Ao todo, em meados do século poderão estar perdidos 11% dos ecossistemas, por causa de sobrecarga da agropecuária, implantação de infra-estruturas e mudanças climáticas. Metade das áreas úmidas do planeta estará comprometida. E grande parte dos estoques pesqueiros. Hoje, os países mais ricos, do G-8, somados aos emergentes (China, Índia, África do Sul, Brasil e México), "usam 75% da biocapacidade da Terra", diz o documento alemão. Por essas e outras razões, mais de 80 países assinaram em Bonn um compromisso de chegar a 2020 com desmatamento zero. Que fará o Brasil?
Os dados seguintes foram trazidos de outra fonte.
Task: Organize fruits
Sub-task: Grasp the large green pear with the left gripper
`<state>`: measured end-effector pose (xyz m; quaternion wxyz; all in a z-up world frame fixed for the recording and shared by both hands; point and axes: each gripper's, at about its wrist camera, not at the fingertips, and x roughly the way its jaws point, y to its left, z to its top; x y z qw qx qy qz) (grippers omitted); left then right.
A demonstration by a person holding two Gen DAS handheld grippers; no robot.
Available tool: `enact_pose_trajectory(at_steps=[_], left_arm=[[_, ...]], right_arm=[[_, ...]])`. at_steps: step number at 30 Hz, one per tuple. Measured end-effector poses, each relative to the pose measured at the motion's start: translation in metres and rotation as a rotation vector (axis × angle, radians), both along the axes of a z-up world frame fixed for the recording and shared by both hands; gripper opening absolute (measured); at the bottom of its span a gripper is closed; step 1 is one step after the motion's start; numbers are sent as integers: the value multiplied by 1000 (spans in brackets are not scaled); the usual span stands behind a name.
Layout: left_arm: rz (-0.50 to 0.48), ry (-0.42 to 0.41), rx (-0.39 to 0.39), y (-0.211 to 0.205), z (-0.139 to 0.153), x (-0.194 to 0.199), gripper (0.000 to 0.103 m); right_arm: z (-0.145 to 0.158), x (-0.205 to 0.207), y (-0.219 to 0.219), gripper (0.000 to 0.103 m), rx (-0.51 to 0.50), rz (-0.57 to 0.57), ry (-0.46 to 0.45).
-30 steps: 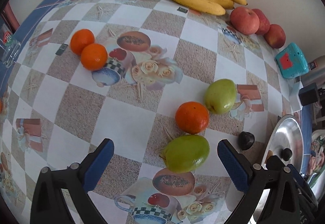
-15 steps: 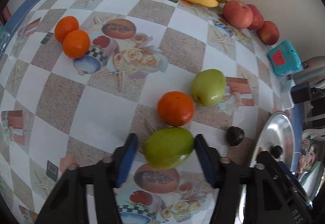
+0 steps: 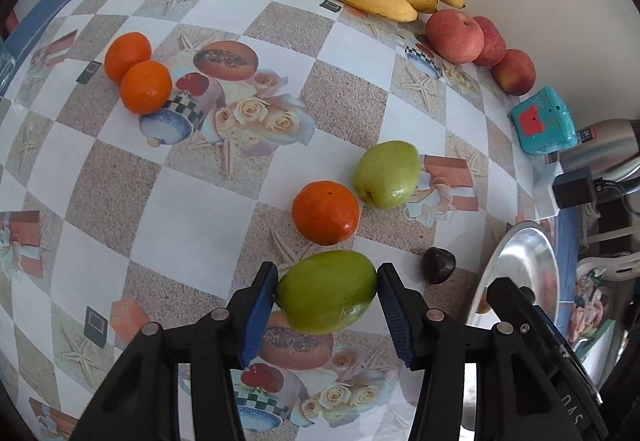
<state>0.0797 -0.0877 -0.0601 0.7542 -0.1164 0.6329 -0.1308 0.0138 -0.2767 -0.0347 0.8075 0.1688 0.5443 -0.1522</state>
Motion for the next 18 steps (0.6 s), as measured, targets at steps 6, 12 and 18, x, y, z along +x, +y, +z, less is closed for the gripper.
enact_pose_trajectory(at_steps=[6,12,18], left_arm=[[39,-15,-45,19,17,1,54],[99,-57,-56,42,33,7,54],[163,-55,-70,63,31,16,54]], right_arm=[[18,2,4,99,-12,6,-91],[27,8,17,99,-46,56,-126],[20,17,32,88,-46,110,-122]])
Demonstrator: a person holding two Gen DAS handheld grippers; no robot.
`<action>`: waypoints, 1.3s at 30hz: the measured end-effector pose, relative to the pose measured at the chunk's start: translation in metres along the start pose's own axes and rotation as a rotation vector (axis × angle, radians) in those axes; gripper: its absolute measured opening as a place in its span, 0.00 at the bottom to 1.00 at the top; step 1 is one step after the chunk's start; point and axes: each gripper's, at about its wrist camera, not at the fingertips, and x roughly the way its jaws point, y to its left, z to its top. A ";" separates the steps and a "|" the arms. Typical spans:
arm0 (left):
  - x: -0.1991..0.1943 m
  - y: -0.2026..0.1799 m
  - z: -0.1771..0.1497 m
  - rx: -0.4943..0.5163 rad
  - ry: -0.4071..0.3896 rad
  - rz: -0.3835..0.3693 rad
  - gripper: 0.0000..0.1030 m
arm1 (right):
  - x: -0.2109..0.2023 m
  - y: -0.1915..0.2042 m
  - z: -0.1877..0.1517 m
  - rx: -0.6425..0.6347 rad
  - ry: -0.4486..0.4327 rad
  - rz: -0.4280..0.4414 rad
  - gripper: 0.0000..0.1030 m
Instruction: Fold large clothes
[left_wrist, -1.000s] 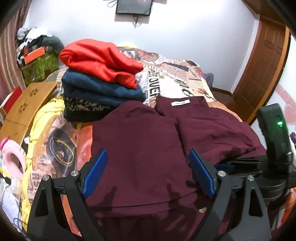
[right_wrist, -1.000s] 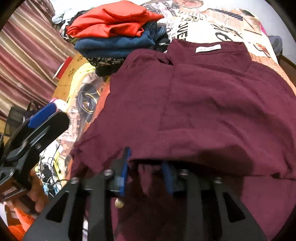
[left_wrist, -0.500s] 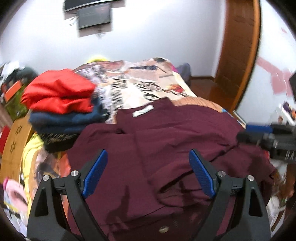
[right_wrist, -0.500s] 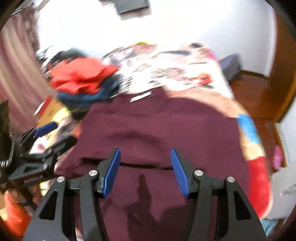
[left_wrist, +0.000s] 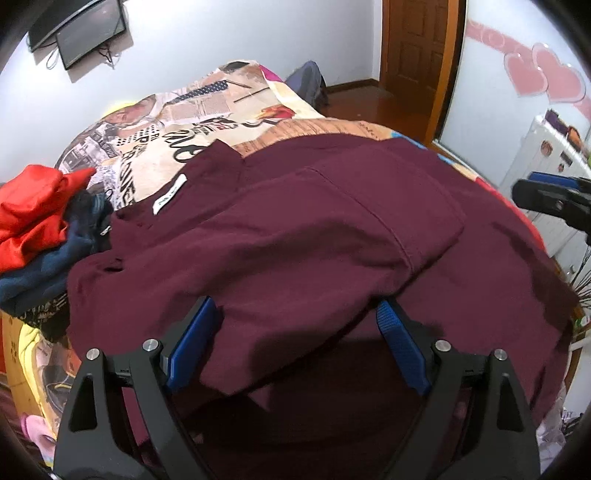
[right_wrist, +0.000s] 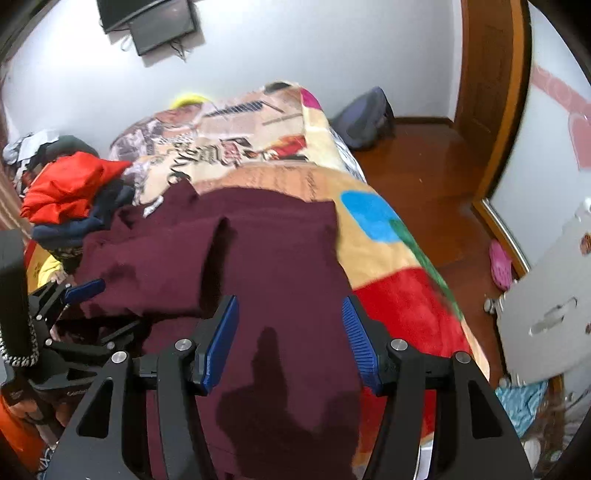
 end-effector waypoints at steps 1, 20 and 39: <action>0.002 0.001 0.002 -0.002 0.000 0.003 0.86 | 0.000 -0.003 -0.002 0.003 0.004 -0.005 0.53; -0.075 0.121 0.015 -0.318 -0.241 0.053 0.04 | -0.001 0.012 0.003 -0.022 -0.014 0.040 0.53; -0.036 0.258 -0.169 -0.699 0.041 0.050 0.18 | 0.043 0.053 -0.008 -0.089 0.105 0.028 0.59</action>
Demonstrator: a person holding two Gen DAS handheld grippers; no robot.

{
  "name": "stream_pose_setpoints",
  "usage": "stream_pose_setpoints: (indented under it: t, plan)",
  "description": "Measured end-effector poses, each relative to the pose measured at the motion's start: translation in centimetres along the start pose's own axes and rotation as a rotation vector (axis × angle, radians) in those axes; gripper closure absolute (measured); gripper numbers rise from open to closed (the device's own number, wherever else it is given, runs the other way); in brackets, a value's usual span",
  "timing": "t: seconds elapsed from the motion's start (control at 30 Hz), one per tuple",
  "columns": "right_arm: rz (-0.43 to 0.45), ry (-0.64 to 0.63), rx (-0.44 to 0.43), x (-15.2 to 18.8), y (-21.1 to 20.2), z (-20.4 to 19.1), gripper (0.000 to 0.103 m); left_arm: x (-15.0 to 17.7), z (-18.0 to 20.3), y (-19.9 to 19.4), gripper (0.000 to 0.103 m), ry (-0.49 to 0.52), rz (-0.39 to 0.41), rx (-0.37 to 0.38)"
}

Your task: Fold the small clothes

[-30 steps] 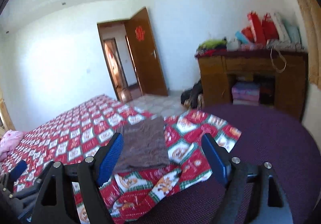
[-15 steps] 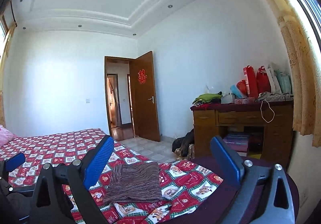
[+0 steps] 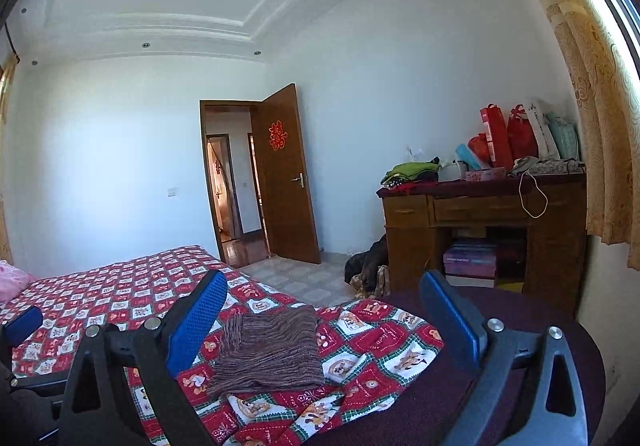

O ministro Mangabeira Unger, responsável pelo Plano Amazônia Sustentável, concorda que precisamos chegar a esse desmatamento zero. Mas, a julgar pelo que está nos jornais, não há razões para ser otimista. Marcelo Furtado, do Greenpeace, por exemplo, diz que "o governo Lula abriu mão da agenda ambiental". Mais grave, João Paulo Capobianco, que foi secretário de Biodiversidade e secretário-executivo do Ministério do Meio Ambiente, em entrevista ao jornao O Estado de S. Paulo, (29/5), inclui, entre as razões de sua saída, que "o Ministério não tinha um papel relevante dentro da política do desenvolvimento nacional". E ainda que, "ambientalmente, a sustentabilidade não faz parte da visão do governo. Essa é uma visão secundária."
Ou seja, a "transversalidade" ambiental apregoada pela ex-ministra - para ser parte da visão de todas as áreas do governo - não chegou a se concretizar. Predomina a visão "desenvolvimentista" a qualquer preço, o crescimento do produto bruto como objetivo prioritário e até excludente. Preço que pode ser alto. Como costumava dizer o falecido secretário nacional do Meio Ambiente José Lutzenberger, "nada melhor para o crescimento do PIB que um terremoto: não se contabiliza o prejuízo e as obras de reconstrução fazem crescer as contas do PIB".
Não demorará muito para que se saiba em que compartimento se encaixa o novo ministro, que chega apontado por muitos críticos como "facilitador" de licenciamentos, à custa de prejuízos sérios - na área do petróleo, na dos plantios de monoculturas em grandes extensões, entre outras.
O veto do presidente a novos recursos para a área ambiental e a concordância com a exclusão de municípios desmatadores das restrições de crédito, ao mesmo tempo que abre os cofres para conceder subsídios a setores industriais, perdoa parte das dívidas do agronegócio, cancela impostos sobre o consumo de gasolina, entre outras ações, gera o temor de que podem não ser melhores os dias que virão.
O que será lamentável, diante de diagnósticos tão preocupantes que chegam de reuniões internacionais, como a da Convenção da Diversidade Biológica.